Others are: Bank of Agriculture, with N350 million; Code of Conduct Tribunal (CCT), with N516.5 million; Council for Legal Education (Nigeria Law School), with N4.4 billion;, Department of Petroleum Resources (DPR), with N275.6 million; Federal Capital Territory Administration (FCTA), with N5.1 billion and 61 other agencies of government.
PLSI Executive Director Olusegun Elemo announced these revelations yesterday at a virtual media briefing to unveil their findings.
He explained that “a total of 394 audit issues, 603 risks on public finance management, 342 management responses and 1,528 audit recommendations” were deduced from the report.

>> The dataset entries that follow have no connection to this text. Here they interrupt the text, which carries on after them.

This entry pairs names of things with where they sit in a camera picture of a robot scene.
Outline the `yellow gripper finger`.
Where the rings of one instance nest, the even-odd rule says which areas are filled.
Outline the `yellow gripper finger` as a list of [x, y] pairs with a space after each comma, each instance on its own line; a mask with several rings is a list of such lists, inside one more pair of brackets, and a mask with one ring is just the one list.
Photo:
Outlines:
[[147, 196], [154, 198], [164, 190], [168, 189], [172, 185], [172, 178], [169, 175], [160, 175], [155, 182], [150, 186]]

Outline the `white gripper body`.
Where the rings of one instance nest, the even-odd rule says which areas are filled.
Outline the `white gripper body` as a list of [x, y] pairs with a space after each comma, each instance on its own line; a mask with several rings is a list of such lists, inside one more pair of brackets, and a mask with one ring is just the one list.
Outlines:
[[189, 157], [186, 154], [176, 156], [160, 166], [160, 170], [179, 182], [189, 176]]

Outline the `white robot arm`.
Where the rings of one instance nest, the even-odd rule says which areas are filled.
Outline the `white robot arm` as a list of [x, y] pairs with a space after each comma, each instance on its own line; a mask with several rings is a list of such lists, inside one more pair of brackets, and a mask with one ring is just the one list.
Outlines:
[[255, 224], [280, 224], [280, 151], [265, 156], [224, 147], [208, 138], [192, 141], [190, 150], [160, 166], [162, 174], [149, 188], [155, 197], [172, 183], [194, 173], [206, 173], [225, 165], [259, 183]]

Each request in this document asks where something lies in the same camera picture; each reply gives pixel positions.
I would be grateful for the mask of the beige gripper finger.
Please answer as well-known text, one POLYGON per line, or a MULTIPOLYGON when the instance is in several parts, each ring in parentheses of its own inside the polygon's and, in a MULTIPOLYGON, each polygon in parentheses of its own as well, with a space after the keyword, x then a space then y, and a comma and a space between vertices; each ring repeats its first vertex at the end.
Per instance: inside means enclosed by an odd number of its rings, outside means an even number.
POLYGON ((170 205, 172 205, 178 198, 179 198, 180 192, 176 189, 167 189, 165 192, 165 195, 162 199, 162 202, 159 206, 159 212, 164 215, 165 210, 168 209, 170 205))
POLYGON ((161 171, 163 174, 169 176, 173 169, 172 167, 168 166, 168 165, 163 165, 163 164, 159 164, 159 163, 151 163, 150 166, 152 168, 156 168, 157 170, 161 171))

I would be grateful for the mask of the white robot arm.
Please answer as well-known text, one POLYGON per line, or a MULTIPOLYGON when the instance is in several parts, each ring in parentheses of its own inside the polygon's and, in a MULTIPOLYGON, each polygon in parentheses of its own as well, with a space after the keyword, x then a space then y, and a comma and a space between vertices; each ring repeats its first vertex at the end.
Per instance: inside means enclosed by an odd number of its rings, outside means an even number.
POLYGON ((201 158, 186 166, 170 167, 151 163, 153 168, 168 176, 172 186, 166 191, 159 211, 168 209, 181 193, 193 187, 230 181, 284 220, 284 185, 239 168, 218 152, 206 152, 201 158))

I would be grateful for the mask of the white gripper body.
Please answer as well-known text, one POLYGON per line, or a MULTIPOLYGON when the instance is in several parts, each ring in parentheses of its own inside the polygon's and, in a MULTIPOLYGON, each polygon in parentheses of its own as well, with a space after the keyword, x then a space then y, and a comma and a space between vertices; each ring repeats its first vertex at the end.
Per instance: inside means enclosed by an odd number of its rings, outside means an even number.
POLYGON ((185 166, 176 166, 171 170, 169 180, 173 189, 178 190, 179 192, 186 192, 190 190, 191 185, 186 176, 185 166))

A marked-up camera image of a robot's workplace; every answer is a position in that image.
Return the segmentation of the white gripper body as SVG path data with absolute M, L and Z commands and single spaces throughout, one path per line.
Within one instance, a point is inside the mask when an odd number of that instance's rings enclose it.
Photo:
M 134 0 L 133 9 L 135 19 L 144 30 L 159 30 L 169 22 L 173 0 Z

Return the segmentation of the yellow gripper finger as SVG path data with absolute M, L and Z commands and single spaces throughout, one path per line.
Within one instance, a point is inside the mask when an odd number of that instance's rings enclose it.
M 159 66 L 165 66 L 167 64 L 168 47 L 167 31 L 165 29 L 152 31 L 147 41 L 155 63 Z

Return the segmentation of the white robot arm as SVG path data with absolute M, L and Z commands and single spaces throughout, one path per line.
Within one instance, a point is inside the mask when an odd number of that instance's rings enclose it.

The Executive Director regretted the failure of performance of 20 per cent of the 2019 budget, despite the revenue crisis the nation was facing and stressed the need for the Federal Government to block all leakages.
Elemo said, “It is sad that the Federal Government of Nigeria has, since 2015, refused to enact a new audit legal framework to strengthen the Office of the Audit-General for the Federation and enhance the fight against corruption which President Muhammadu Buhari is committed to.
The Buhari administration should cease relying on the 1956 Audit Ordinance Act and take a cue from subnational governments in the country, many of which enacted progressive audit legal frameworks between June and December 2021.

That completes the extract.